MODEL_NAME = 'ernie-3.0-base-zh'

max_seq_length = 352
train_batch_size = 16
valid_batch_size = 16
test_batch_size = 16

# 训练过程中的最大学习率
learning_rate = 5e-5
# 训练轮次
epochs = 30

# 学习率预热比例
warmup_proportion = 0.1
# 学习率衰减比例
decay_proportion = 0.2

# 权重衰减系数，类似模型正则项策略，避免模型过拟合
weight_decay = 0.01

# 用于控制梯度膨胀，如果梯度向量的L2模超过max_grad_norm，则等比例缩小
max_grad_norm = 1.0

# 是否使用数据增强
enable_dataaug = False

# 是否开启对抗训练
enable_adversarial = False

# Rdrop Loss的超参数，若该值大于0.则加权使用R-drop loss
rdrop_coef = 0.2

# 损失函数设置
unbalance = 'Focal_loss' #  None , Focal_loss
focalloss_alpha = 0.5
focalloss_gamma = 2

# 训练结束后，存储模型参数
save_dir = "checkpoint/{}-{}".format(MODEL_NAME.replace('/','-'),int(time.time()))

1 数据读取和EDA

1.1 读取数据并统一格式

def read_jsonfile(file_name):
    data = []
    with open(file_name) as f:
        for i in f.readlines():
            data.append(json.loads(i))
    return data

train = pd.DataFrame(read_jsonfile("./data/data170933/train.json"))
test = pd.DataFrame(read_jsonfile("./data/data170933//testA.json"))

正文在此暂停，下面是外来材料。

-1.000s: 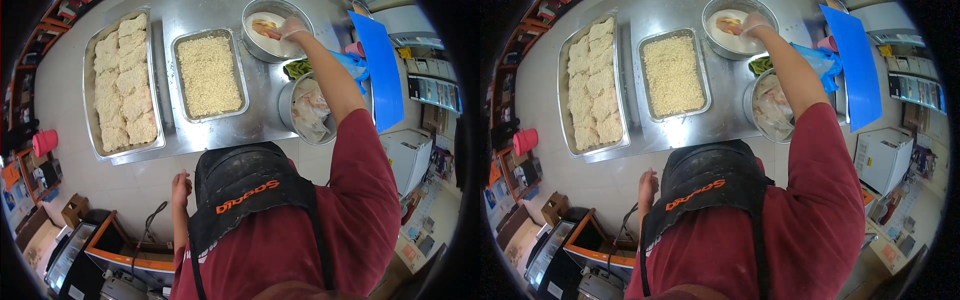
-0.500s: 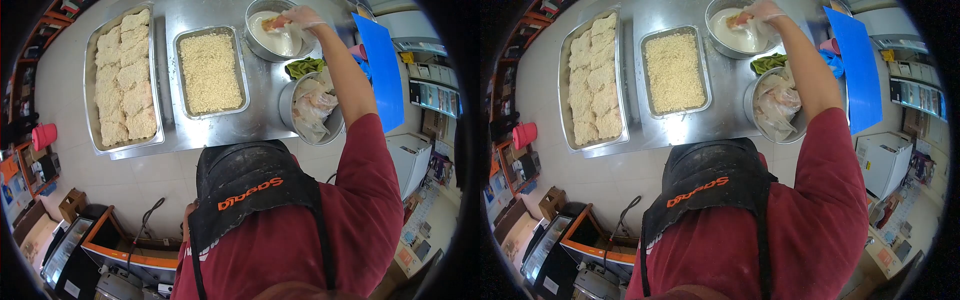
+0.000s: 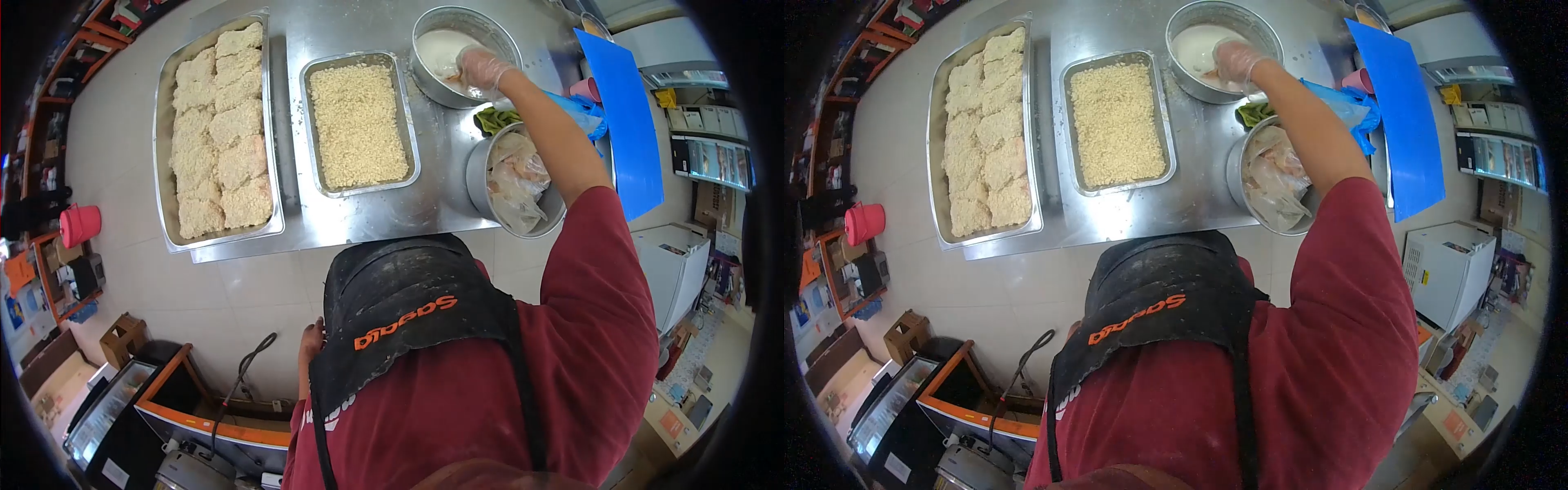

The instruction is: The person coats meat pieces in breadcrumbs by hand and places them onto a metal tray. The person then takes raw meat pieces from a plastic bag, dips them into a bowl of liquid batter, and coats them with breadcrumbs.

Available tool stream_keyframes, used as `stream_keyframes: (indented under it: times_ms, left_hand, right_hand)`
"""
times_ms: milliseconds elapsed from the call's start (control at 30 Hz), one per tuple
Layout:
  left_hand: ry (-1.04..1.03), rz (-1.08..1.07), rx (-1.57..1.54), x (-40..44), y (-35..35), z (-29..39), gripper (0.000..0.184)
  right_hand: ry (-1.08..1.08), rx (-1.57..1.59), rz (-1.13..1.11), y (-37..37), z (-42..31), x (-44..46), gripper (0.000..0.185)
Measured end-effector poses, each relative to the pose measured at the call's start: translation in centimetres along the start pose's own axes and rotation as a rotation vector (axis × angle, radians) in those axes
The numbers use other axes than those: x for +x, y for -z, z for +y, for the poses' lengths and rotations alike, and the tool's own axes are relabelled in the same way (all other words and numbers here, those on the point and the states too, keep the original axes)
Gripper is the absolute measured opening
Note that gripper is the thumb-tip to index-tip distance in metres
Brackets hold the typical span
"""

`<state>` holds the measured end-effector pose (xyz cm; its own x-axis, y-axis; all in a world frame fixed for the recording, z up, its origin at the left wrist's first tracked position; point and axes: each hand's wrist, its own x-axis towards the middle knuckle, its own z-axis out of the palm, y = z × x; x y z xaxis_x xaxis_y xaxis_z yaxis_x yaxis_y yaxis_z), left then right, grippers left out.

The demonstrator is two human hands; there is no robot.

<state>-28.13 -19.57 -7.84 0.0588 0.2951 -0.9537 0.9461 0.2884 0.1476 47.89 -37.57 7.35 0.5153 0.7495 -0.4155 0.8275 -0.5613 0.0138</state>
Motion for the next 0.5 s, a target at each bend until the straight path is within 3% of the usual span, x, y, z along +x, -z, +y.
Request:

print("train size: {} \ntest size {}".format(len(train),len(test)))

train size: 958 
test size 20839

train['text'] = [row['title'] + '[SEP]' + row['assignee'] + '[SEP]' + row['abstract'] for idx,row in train.iterrows()]
test['text'] = [row['title'] + '[SEP]' + row['assignee'] + '[SEP]' + row['abstract'] for idx,row in test.iterrows()]
train['concat_len'] = [len(row) for row in train['text']]
test['concat_len'] = [len(row) for row in test['text']]

1.2 简易数据分析

# 拼接后的文本长度分析
for rate in [0.5,0.75,0.9,0.95,0.99]:
    print("训练数据中{:.0f}%的文本长度小于等于 {:.2f}".format(rate*100,train['concat_len'].quantile(rate)))
plt.title("text length")
sns.distplot(train['concat_len'],bins=10,color='r')
sns.distplot(test['concat_len'],bins=10,color='g')
plt.show()

训练数据中50%的文本长度小于等于 307.00
训练数据中75%的文本长度小于等于 327.00
训练数据中90%的文本长度小于等于 339.00
训练数据中95%的文本长度小于等于 346.00
训练数据中99%的文本长度小于等于 381.29

在这里插入图片描述

train_label = train["label_id"].unique()
# 查看标签label分布
plt.figure(figsize=(16,8))
plt.title("label distribution")
sns.countplot(y='label_id',data=train)

<matplotlib.axes._subplots.AxesSubplot at 0x7f347c012110>

在这里插入图片描述

1.3 结论

训练集共958条,测试集共20839条。
拼接所有字段后的文本长度大多数集中在300左右，仅有极少数文本超过400。
共有36个标签，标签分布呈现极度不平衡状态，大部分标签类别的标注样本不超过50条。

2 数据处理

2.1 数据划分

# 创建数据迭代器
def read(df,istrain=True):
    if istrain:
        for _,data in df.iterrows():
            yield {
                "words":data['text'],
                "labels":data['label_id']
                }
    else:
        for _,data in df.iterrows():
            yield {
                "words":data['text'],
                }

# # 将生成器传入load_dataset
train,valid = train_test_split(train,test_size=0.2,random_state=5)
train_ds = load_dataset(read, df=train, lazy=False)
valid_ds = load_dataset(read, df=valid, lazy=False)

2.2 数据编码

# 加载tokenizer
tokenizer = AutoTokenizer.from_pretrained(MODEL_NAME)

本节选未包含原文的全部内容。